### Exercise aim
Check every line below for the string "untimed". Copy the ones that have it.

Data extracted from a collection:
....

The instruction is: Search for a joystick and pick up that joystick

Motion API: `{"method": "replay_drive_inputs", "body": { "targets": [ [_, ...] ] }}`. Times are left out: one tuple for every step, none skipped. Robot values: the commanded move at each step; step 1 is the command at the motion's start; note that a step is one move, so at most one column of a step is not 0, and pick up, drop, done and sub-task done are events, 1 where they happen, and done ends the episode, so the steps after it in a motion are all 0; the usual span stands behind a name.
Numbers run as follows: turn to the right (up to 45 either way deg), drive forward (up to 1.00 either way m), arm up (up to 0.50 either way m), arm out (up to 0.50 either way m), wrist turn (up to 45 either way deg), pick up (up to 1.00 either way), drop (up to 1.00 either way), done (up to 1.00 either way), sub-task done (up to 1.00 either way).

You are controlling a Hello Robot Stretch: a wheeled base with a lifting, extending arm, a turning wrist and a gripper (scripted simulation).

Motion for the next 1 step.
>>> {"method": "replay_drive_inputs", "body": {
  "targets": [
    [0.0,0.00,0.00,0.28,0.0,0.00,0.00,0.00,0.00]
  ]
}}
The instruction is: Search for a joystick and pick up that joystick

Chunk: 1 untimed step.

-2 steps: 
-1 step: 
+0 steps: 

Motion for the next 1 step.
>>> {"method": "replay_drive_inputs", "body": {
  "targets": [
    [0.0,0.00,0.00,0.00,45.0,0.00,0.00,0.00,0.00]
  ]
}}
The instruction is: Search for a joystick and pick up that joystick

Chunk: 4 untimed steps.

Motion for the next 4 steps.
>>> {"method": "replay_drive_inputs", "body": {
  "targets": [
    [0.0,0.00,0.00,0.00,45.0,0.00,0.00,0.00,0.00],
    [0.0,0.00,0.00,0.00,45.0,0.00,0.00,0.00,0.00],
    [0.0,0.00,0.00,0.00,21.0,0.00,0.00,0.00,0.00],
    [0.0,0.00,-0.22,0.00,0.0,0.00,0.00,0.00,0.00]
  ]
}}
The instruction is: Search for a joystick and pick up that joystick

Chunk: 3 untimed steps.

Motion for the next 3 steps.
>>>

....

### Answer
Chunk: 1 untimed step.
Chunk: 4 untimed steps.
Chunk: 3 untimed steps.

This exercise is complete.